Over 85 per cent of the 1,19,018 voters, residing in Mekhliganj and Haldibari in Cooch Behar, Alipurduar in Jalpaiguri and Dalkhola and Balurghat in North and South Dinajpur districts exercised their franchise to elect councillors. Two-hundred seventy-three candidates contested for 77 seats in these municipalities.
The Congress candidate for Ward 6 of Alipurduar Municipality, Jitendra Chandra Ghosh, and his son Debraj were severely beaten up, allegedly by RSP supporters, near their home last night.

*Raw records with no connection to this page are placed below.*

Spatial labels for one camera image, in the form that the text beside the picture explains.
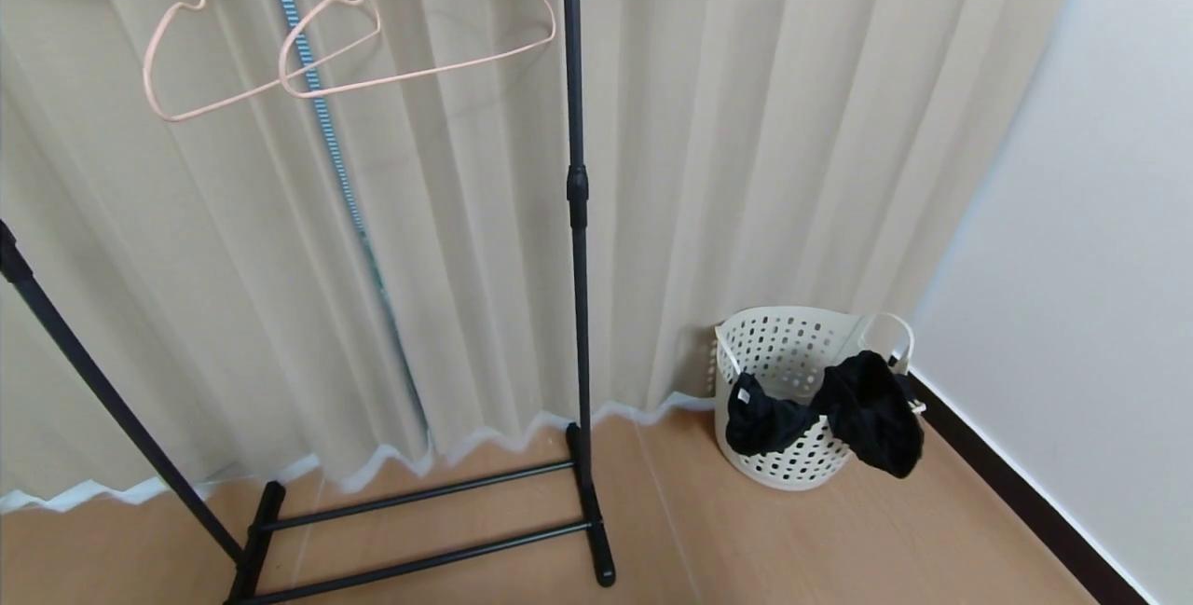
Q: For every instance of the white laundry basket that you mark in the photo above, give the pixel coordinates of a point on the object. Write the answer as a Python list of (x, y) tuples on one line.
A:
[(774, 344)]

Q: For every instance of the black garment with white label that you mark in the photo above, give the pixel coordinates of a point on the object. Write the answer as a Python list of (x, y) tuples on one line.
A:
[(764, 423)]

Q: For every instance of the pink clothes hanger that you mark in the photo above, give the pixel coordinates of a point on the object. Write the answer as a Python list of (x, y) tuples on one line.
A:
[(146, 64), (419, 72)]

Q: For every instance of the beige curtain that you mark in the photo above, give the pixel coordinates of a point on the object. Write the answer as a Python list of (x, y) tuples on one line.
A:
[(792, 120)]

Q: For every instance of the black clothes rack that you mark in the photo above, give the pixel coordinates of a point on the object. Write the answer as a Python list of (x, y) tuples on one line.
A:
[(578, 120)]

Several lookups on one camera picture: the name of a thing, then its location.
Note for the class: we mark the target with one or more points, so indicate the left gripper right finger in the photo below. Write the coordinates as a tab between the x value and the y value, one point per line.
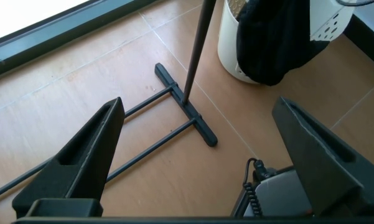
326	174

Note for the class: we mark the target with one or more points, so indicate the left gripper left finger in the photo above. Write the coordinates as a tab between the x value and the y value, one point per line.
81	168

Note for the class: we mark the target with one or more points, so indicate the black garment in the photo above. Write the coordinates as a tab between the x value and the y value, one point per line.
267	46

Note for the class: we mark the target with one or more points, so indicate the black clothes rack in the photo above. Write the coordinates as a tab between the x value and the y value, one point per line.
193	115

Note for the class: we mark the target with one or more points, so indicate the white laundry basket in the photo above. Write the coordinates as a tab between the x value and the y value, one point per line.
227	46

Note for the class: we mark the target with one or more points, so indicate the window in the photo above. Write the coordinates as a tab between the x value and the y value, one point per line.
49	34

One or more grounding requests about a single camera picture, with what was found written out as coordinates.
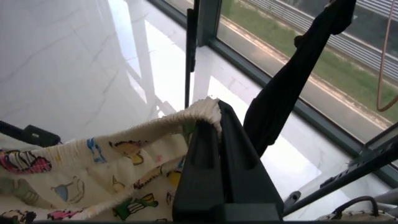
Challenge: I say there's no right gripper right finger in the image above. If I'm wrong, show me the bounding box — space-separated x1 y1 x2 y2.
218 100 285 222

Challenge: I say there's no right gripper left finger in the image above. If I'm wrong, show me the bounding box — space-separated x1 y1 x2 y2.
172 119 225 222

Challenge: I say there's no black garment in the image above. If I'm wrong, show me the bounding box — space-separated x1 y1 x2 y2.
243 0 358 158

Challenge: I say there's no cream printed garment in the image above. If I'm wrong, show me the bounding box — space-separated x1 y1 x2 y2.
0 96 223 222

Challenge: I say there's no pink clothes hanger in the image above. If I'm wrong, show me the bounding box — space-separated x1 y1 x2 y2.
376 0 398 113

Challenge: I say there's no black clothes rack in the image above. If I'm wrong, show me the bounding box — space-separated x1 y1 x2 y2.
185 0 398 217

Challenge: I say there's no window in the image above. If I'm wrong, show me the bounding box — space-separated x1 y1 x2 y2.
146 0 398 187

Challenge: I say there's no black power adapter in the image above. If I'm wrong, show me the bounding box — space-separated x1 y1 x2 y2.
23 124 62 148

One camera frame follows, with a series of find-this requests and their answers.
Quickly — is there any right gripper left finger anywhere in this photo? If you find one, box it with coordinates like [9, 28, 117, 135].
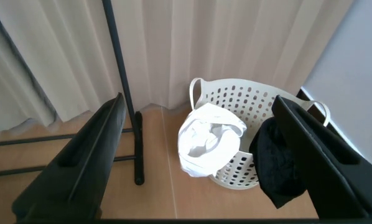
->
[11, 92, 127, 220]

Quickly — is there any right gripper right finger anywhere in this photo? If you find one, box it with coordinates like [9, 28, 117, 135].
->
[271, 95, 372, 218]

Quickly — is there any white garment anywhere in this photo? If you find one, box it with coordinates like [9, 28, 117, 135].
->
[177, 102, 248, 178]

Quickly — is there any black clothes rack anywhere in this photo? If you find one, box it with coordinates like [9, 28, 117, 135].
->
[0, 0, 146, 187]

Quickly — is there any white laundry basket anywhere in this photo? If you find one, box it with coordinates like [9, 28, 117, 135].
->
[188, 77, 332, 190]

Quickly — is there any black garment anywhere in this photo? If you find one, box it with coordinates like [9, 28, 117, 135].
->
[249, 116, 308, 209]

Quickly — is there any beige curtain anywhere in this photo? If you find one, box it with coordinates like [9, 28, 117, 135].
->
[0, 2, 60, 131]
[0, 0, 355, 123]

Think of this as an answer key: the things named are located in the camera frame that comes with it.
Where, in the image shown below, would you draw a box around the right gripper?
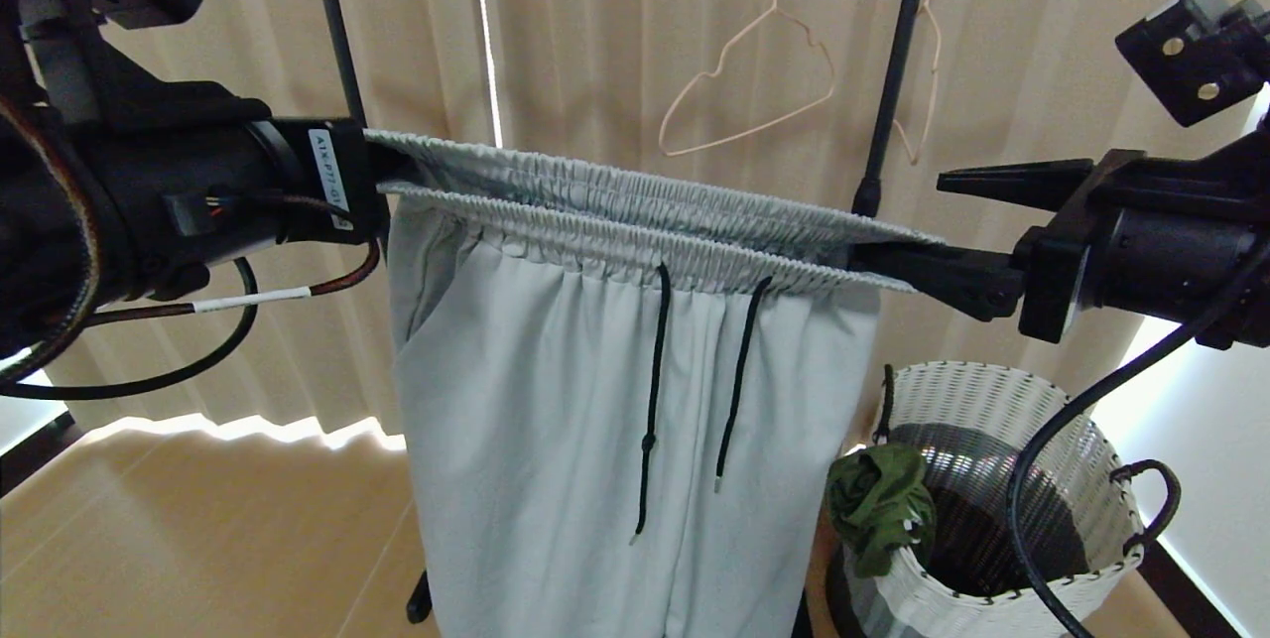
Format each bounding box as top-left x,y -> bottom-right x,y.
848,150 -> 1267,343

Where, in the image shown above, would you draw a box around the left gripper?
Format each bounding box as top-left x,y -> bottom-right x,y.
84,115 -> 390,308

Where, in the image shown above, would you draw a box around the pale grey shorts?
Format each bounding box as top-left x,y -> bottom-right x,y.
362,127 -> 944,638

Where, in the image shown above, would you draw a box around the beige curtain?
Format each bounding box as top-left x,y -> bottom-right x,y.
0,0 -> 1270,450

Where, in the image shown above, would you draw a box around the green shirt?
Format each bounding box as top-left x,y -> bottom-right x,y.
825,444 -> 938,579

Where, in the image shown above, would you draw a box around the white laundry basket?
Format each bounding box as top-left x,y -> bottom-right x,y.
826,360 -> 1184,638

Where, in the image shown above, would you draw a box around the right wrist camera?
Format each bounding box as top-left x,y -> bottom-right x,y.
1116,0 -> 1270,188

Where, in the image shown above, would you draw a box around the pink clothes hanger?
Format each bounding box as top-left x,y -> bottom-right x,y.
658,0 -> 837,159
891,0 -> 946,167

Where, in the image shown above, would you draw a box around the black cable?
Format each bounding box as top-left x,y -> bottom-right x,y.
1006,239 -> 1270,638
0,256 -> 261,403

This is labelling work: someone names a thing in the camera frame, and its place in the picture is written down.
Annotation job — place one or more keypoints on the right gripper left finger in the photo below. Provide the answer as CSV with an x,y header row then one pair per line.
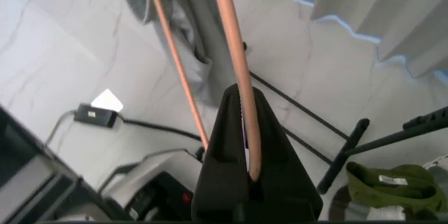
x,y
220,182

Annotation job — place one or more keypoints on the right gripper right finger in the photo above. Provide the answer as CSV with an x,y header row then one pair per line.
x,y
283,182

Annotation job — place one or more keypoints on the pale grey shorts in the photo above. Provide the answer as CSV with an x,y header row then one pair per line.
x,y
210,42

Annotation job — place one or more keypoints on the pink clothes hanger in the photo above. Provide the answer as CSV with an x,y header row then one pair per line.
x,y
232,24

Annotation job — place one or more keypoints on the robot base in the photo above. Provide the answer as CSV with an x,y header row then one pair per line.
x,y
35,182

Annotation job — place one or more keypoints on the black clothes rack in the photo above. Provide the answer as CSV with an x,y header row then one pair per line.
x,y
341,157

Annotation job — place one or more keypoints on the white laundry basket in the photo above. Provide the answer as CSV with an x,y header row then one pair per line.
x,y
388,213

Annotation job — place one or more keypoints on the olive green garment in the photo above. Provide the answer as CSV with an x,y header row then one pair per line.
x,y
385,192

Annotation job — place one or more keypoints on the black power adapter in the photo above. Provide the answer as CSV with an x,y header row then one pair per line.
x,y
94,115

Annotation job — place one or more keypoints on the white curtain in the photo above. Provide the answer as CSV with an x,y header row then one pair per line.
x,y
385,7

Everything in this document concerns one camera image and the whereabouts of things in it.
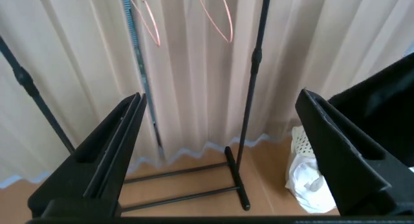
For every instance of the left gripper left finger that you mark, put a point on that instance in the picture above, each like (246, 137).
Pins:
(68, 191)

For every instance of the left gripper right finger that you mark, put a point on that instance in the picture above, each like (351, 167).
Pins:
(352, 185)

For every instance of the white shirt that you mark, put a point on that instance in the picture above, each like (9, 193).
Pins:
(307, 185)

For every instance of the pink clothes hanger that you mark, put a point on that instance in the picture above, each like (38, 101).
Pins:
(152, 19)
(213, 18)

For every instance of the white laundry basket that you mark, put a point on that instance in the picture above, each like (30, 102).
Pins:
(302, 141)

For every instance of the black clothes rack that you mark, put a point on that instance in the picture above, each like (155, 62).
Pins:
(255, 62)

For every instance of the beige curtain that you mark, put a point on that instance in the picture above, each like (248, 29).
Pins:
(200, 88)

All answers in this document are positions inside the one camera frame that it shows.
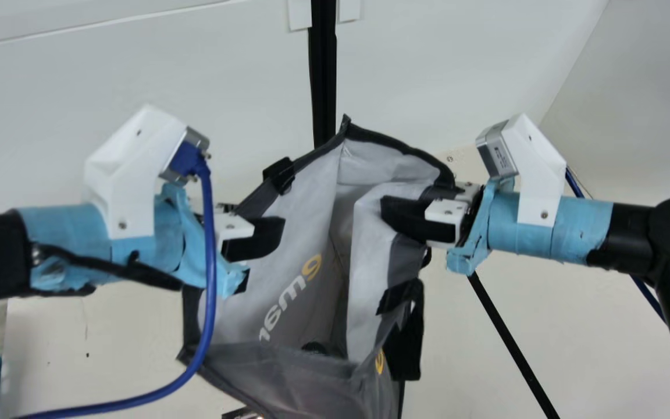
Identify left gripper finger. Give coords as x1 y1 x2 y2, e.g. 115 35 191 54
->
216 212 286 262

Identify dark grey bag with straps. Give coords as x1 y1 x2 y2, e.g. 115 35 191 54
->
177 115 458 419

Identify black strip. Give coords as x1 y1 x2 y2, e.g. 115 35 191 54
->
468 271 562 419

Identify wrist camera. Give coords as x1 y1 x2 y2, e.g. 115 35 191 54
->
475 113 568 228
84 104 212 240

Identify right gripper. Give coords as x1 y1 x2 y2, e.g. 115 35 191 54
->
380 177 614 277

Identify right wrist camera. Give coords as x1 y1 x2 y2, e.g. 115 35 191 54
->
475 113 568 228

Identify black post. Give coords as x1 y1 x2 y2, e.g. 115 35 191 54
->
308 0 338 149

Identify blue cable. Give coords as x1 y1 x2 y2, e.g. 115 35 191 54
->
12 143 219 419
565 168 668 324

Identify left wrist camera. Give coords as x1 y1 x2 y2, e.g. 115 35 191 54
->
84 104 212 240

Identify black cable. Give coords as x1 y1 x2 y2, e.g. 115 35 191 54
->
31 244 187 292

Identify white wall plate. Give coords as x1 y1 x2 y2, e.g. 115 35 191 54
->
338 0 362 24
287 0 312 31

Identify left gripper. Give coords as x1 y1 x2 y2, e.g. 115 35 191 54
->
15 182 250 300

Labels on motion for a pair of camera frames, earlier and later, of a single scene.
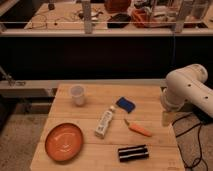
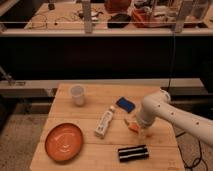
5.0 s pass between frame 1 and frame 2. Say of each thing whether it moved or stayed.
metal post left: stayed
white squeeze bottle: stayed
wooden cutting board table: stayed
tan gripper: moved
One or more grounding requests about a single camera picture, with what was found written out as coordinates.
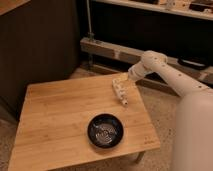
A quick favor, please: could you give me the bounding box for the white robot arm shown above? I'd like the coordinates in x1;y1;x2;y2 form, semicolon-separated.
128;50;213;171

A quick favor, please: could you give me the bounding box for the white plastic bottle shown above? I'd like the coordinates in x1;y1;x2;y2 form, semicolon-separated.
112;78;128;106

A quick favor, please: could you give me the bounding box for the black ceramic bowl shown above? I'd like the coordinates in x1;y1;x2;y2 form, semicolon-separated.
87;113;124;149

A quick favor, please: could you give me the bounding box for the grey wooden beam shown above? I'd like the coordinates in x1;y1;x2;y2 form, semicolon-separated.
80;37;213;84

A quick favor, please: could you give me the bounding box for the black flat object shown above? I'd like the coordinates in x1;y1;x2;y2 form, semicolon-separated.
177;58;209;70

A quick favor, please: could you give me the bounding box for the metal pole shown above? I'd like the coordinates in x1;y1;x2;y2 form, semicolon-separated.
86;0;94;41

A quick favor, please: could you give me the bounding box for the wooden table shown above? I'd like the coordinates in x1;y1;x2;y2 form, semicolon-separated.
8;74;160;171

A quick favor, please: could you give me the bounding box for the wooden shelf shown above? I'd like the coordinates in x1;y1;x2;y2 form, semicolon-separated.
92;0;213;21

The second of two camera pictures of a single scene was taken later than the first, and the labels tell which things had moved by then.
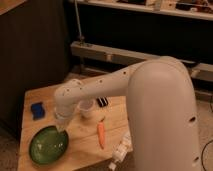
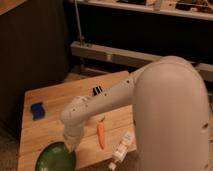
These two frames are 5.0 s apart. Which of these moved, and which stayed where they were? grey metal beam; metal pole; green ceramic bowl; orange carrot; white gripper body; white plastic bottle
Moved: white gripper body; green ceramic bowl
Stayed: metal pole; white plastic bottle; grey metal beam; orange carrot
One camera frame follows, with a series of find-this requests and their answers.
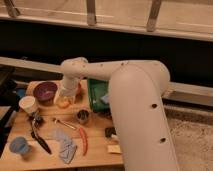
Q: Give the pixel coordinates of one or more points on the black handled utensil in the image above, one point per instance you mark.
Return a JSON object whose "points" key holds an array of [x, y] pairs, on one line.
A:
{"points": [[39, 139]]}

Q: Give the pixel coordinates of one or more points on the white stick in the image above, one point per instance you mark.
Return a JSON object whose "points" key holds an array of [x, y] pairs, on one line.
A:
{"points": [[114, 136]]}

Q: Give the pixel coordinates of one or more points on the pine cone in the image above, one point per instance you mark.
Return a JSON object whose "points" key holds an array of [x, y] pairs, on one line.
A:
{"points": [[105, 114]]}

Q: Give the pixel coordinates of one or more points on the purple bowl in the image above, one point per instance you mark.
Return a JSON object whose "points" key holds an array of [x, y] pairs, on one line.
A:
{"points": [[45, 91]]}

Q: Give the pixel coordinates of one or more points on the yellow handled brush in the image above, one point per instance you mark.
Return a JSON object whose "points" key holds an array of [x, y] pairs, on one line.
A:
{"points": [[115, 149]]}

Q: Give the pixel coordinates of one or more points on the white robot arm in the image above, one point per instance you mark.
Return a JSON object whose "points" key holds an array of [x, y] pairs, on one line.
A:
{"points": [[135, 89]]}

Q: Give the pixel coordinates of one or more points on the small orange apple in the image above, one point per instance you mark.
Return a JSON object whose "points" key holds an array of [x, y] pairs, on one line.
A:
{"points": [[63, 103]]}

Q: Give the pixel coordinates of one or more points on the green plastic tray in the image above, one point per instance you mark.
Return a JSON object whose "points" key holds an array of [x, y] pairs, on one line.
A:
{"points": [[96, 90]]}

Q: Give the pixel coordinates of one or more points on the blue sponge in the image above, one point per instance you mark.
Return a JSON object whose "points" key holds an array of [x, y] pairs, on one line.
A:
{"points": [[105, 99]]}

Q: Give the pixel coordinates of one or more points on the dark clip toy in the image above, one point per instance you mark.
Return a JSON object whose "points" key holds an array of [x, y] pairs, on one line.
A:
{"points": [[37, 120]]}

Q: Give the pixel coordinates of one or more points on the orange bowl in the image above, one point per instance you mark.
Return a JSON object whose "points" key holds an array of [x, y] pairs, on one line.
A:
{"points": [[79, 88]]}

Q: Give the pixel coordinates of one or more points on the small metal cup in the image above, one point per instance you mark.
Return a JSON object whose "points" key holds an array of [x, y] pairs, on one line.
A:
{"points": [[83, 116]]}

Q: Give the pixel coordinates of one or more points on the dark brown block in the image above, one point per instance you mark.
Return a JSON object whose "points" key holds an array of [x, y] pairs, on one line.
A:
{"points": [[109, 131]]}

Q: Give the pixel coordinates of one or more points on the blue plastic cup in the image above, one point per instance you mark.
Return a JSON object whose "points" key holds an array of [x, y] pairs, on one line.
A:
{"points": [[19, 145]]}

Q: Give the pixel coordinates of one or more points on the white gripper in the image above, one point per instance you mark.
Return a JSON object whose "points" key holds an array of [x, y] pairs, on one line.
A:
{"points": [[68, 87]]}

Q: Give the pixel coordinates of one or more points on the white plastic cup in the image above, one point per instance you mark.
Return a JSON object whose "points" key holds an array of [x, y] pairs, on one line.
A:
{"points": [[28, 104]]}

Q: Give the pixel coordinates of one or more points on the grey crumpled cloth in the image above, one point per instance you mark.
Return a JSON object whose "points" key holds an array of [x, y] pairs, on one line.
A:
{"points": [[67, 146]]}

“The Ghoshes were returning home around 11.30pm when a group of people assaulted them with bamboos,” a police officer said. Hearing the cries, Congress supporters reached the spot and took the injured candidate and his son, a government employee, to the Alipurduar subdivisional hospital.
The candidate was discharged on an “own-risk bond” from the hospital this morning to cast his vote. But his son could not turn up as he was referred to a private nursing home in Cooch Behar for a CT scan, the police said. Ghosh has lodged an FIR with the Alipurduar police station. No one has been arrested yet.
The RSP is facing a tough competition in the 20-ward Alipurduar Municipality, previously held by the Congress.
According to R. Alice Vez, the subdivisional officer, the polling was peaceful with 82 per cent turnout. “Voting was held beyond the scheduled closure of 3pm at three wards, with polling continued till 8pm at two booths in Ward 18.”
The highest turnouts were recorded at Mekhliganj (92.99 per cent in nine wards) and Haldibari (92.56 per cent in 11 wards). “Although there was slight rain, the polling was completed by 3pm,” an official said.
Despite an understanding among the Left allies for the nine Mekhliganj seats (with five contested by Forward Bloc candidates and four by the CPM), Independents backed by the Bloc also fought in four seats.
For the 11 Haldibari seats, it was mainly a straight contest between the Congress and the Left Front.
Polling was peaceful in Balurghat in South Dinajpur, which recorded 84 per cent turnout, said subdivisional officer Krishna Mardi. In North Dinajpur’s Dalkhola, 86 per cent of the electors turned up for casting votes. There was a skirmish at a booth in Ward 7 when the police used canes to disperse a crowd outside the booth in the afternoon.
The Left allies, unlike in the recently concluded panchayat polls, are contesting unitedly for the civic bodies. Parties in the opposition, however, are fighting according to their political stance taken during the panchayat elections. While the Congress is contesting alone and supporting a few Independent candidates, the Trinamul Congress, BJP and the SUCI have fielded candidates according to seat-sharing arrangement.
Currently, the Congress runs the civic board in Alipurduar and Haldibari while the Left Front controls the remaining three. The BJP has only one councillor in Alipurduar, while Trinamul, despite being the largest Opposition party in the Assembly, does not have a single representative in any of the five municipalities.